The present embodiments relate to a system for electromagnetic excitation of an object under examination during magnetic resonance tomography with an RF device.
A conventional magnetic resonance tomography apparatus may have a magnet for generating a static magnetic field and also gradient field coils for generating variable magnetic gradient fields in all three spatial axes, which may be superimposed on the static magnetic field. The hydrogen nuclei aligned in the magnetic fields are excited by an RF device for generating RF excitation signals in the form of pulses and antennas for emitting these pulses into a volume in the magnetic field in which the sample is located. The density and the ambient conditions of the hydrogen nuclei in the sample are determined via an RF response signal that the hydrogen nuclei emit because of precession in the magnetic field as a response to the excitation pulses. The RF response signal is captured by antennas and processed in the RF device. Body coils that surround the volume with the sample may be used both as transmit and receive antennas.

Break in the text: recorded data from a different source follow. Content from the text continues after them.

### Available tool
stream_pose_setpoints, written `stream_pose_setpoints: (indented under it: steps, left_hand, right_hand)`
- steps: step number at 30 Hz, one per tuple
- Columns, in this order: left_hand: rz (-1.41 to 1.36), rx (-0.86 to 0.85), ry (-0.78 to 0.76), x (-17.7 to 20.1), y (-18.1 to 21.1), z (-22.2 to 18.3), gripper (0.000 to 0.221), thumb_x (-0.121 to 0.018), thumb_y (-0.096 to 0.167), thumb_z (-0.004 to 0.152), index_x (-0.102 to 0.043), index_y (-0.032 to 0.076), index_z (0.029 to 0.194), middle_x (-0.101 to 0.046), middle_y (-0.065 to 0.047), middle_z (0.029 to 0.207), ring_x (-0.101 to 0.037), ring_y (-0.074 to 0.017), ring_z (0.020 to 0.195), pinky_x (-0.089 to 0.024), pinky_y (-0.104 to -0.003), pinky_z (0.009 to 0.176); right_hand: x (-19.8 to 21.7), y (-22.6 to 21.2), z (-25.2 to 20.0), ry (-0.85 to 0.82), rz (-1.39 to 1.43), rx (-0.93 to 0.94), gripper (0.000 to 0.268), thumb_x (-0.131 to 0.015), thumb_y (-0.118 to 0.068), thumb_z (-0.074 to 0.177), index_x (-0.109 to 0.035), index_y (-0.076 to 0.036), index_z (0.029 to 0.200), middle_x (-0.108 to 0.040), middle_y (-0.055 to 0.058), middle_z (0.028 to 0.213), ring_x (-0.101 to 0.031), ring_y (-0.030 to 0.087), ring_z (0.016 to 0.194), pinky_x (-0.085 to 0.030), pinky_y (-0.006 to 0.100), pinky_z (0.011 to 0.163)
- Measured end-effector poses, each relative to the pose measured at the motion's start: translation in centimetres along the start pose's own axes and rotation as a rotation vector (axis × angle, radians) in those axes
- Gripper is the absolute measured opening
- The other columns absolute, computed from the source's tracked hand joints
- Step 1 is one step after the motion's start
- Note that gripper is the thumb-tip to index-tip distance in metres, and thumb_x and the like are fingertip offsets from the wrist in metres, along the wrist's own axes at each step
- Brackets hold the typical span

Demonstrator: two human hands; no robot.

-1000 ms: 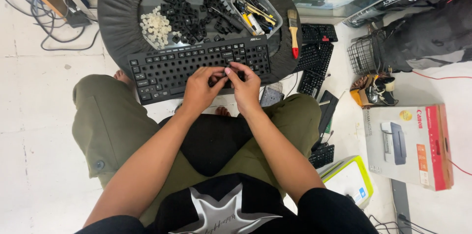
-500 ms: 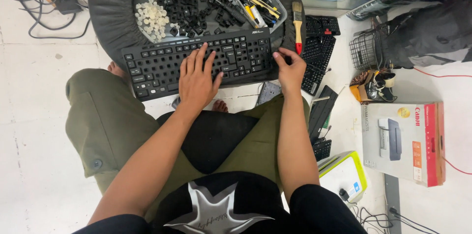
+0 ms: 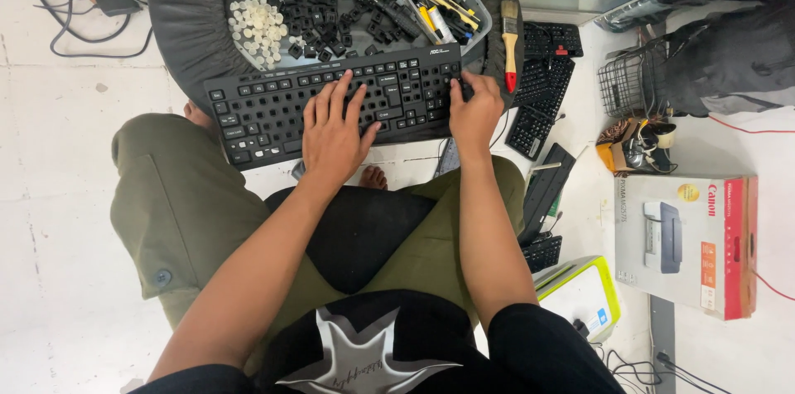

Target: Inserting individual mechanical switches into a keyboard frame.

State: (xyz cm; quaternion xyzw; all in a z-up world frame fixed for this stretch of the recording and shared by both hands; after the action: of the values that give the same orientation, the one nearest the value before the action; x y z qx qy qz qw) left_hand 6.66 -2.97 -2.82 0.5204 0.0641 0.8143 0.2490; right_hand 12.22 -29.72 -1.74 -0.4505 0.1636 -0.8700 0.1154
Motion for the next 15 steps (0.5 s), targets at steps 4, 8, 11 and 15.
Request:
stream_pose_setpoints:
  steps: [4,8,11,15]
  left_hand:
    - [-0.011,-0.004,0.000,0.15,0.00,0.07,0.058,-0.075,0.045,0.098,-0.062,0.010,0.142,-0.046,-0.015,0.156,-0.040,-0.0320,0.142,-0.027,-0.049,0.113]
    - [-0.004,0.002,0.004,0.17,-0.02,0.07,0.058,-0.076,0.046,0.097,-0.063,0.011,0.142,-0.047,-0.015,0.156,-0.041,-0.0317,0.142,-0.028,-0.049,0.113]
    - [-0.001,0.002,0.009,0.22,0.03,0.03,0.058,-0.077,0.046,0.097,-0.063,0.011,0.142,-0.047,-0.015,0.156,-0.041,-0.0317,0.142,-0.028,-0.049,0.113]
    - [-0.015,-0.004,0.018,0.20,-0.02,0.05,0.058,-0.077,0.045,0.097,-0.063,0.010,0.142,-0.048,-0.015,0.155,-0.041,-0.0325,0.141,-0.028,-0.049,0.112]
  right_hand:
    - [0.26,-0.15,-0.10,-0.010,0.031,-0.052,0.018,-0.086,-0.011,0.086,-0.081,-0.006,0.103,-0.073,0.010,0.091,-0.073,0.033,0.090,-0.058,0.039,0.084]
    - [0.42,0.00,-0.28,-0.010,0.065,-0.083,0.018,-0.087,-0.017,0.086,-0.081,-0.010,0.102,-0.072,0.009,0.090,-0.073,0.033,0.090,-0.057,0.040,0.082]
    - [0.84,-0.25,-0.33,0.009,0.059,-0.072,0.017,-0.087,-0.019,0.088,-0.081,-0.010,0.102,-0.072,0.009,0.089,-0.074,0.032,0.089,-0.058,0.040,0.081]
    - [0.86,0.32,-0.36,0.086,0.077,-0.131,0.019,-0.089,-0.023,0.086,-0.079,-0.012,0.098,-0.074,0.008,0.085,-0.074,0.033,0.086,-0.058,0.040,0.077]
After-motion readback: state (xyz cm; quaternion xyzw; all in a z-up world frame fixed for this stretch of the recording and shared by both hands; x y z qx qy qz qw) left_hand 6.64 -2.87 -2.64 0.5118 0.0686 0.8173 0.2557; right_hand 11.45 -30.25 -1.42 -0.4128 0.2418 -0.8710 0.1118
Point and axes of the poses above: each hand's wrist, its own z-axis towards the middle knuckle, its own x-axis out of the back of the hand, y = z × x, the point moved 7 cm from there along z, towards the middle knuckle
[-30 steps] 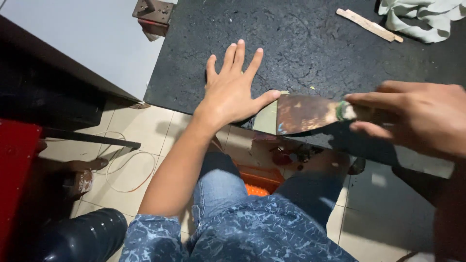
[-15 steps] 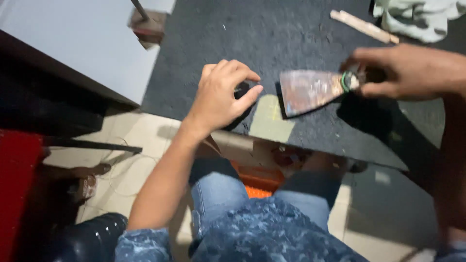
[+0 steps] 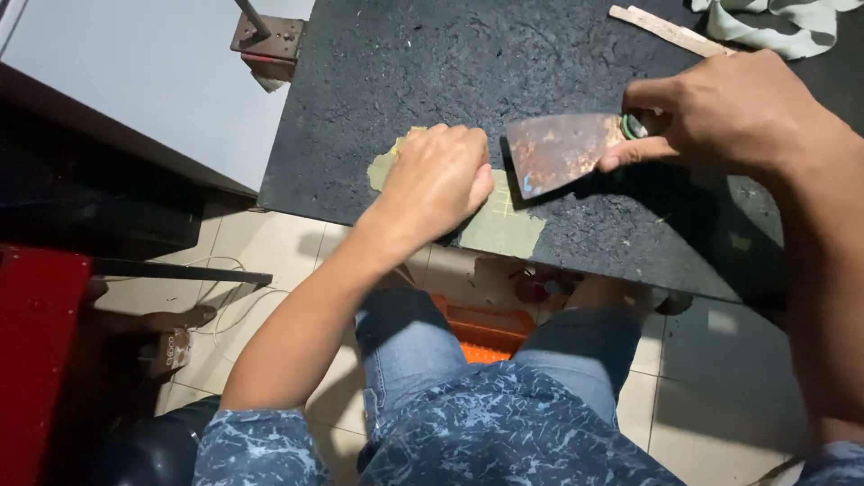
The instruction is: Using a metal scraper to remove dried ink or adhesive residue from a screen printing platen.
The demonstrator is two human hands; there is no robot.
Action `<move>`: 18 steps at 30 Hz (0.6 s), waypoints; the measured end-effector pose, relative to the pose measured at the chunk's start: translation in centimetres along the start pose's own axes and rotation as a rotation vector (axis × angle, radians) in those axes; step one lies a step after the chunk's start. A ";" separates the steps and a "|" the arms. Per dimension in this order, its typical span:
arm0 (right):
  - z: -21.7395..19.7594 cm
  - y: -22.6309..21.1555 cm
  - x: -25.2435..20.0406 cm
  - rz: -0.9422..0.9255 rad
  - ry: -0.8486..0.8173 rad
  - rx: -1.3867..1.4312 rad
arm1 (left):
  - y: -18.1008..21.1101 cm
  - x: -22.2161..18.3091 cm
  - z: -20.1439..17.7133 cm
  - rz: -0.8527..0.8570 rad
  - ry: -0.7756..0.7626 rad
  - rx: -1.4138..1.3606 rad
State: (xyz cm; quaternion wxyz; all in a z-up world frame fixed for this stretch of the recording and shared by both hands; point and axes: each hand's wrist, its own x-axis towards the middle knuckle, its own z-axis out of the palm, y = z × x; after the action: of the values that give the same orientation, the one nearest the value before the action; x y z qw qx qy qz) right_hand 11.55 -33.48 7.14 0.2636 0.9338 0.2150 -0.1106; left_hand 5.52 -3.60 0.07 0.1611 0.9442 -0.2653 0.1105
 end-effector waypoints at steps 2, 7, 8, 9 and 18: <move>-0.9 -0.3 -0.3 -0.041 -0.016 -0.024 | -0.1 0.3 -0.8 -0.043 -0.044 -0.073; -4.4 -2.0 -2.1 -0.130 -0.188 0.099 | -0.8 0.0 -1.8 -0.100 -0.100 -0.241; -4.5 -2.4 -2.2 -0.119 -0.201 0.087 | -0.9 -0.1 -1.8 -0.084 -0.081 -0.264; -4.7 -2.7 -2.3 -0.107 -0.214 0.075 | -1.0 -0.2 -1.8 -0.068 -0.061 -0.286; -6.1 -2.6 -2.0 0.020 -0.359 0.212 | -1.3 -0.5 -0.8 -0.011 0.034 -0.259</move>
State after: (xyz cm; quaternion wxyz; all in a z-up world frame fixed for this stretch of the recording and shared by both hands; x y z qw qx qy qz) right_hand 9.13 -28.89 11.75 0.1989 0.9237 0.1426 -0.2947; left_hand 5.70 -2.00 0.35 0.2866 0.9150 -0.2691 0.0905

In order to increase the receive sensitivity for small objects under examination (e.g., during examination of limbs or of the head), which only partly fill out the sample volume, it is known, for example, from U.S. Pat. No. 4,825,162 to dispose a plurality of receive coils directly on the object under examination. The receive coils are disposed overlapping so that the signal of a neighboring coil is just canceled out in a selected coil. The signals are “orthogonal” to one another and may be processed independently of one another for a volume of the object under examination lying therebelow in each case. To decouple next-but-one neighbors, preamplifiers with low-impedance inputs are provided.
From publications WO 2008/078239 A1 and WO 2011/054923 A1 it is additionally known (e.g., through geometrical arrangement and extensions on the coils that project sideways from the coils and in each case overlap with an extension of the coil-after-next) to also achieve a suppression of the interaction with the next-but-one neighbor in each case. This suppression is also effective for the use of the coils as transmit antennas for the excitation signal.
The respective arrangements suppress the neighbor-neighbor interactions in each case for a specific geometry (e.g., for a flat arrangement). In some cases, however, it is also necessary to arrange the coils spatially around an object under examination (e.g., a knee). In addition, the object under examination, through dielectric and magnetic properties, influences the electrical and magnetic field distributions, so that the signals from the neighboring coils are not completely suppressed.